• EXERCISE DIRECTIONS
Nothing but the lines from the one that contains "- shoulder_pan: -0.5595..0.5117" through the end of the data should be reproduced, and each must match exactly.
□ □ □ □ □
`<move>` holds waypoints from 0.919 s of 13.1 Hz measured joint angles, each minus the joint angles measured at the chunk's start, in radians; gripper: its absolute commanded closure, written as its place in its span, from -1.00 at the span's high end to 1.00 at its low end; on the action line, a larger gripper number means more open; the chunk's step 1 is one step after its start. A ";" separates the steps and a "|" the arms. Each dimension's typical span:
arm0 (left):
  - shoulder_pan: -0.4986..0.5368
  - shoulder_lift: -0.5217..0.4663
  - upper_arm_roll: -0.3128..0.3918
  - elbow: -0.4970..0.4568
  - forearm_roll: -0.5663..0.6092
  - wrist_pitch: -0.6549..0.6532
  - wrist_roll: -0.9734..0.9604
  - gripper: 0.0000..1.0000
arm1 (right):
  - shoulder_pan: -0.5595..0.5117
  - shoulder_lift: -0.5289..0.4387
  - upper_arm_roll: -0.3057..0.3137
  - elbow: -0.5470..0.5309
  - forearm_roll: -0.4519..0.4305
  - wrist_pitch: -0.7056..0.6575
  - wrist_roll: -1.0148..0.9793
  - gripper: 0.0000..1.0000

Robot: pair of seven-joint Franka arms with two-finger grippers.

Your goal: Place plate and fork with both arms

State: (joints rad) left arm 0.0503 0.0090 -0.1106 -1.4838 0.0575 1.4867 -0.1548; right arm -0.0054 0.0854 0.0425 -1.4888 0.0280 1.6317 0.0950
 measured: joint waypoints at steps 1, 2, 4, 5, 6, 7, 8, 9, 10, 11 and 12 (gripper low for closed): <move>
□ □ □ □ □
• EXERCISE SOLUTION
  - shoulder_pan: -0.5595..0.5117
  - shoulder_lift: -0.5289..0.4387
  - upper_arm_roll: -0.3057..0.3137
  - elbow: -0.5470..0.5309
  - forearm_roll: -0.4519..0.4305
  - wrist_pitch: -0.7056..0.6575
  - wrist_roll: -1.0148..0.9793
  - gripper: 0.0000..1.0000

Robot: pair of seven-joint Franka arms with two-finger grippers.

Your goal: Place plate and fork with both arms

State: (joints rad) left arm 0.0503 0.0090 -0.1106 -1.4838 0.0575 1.4867 -0.1548; right arm -0.0054 0.0854 0.0425 -1.4888 0.0280 1.6317 0.0950
 measured: joint waypoints at steps 1, 2, 4, 5, 6, 7, 8, 9, 10, 11 and 12 (gripper low for closed): <move>

The answer requires no additions.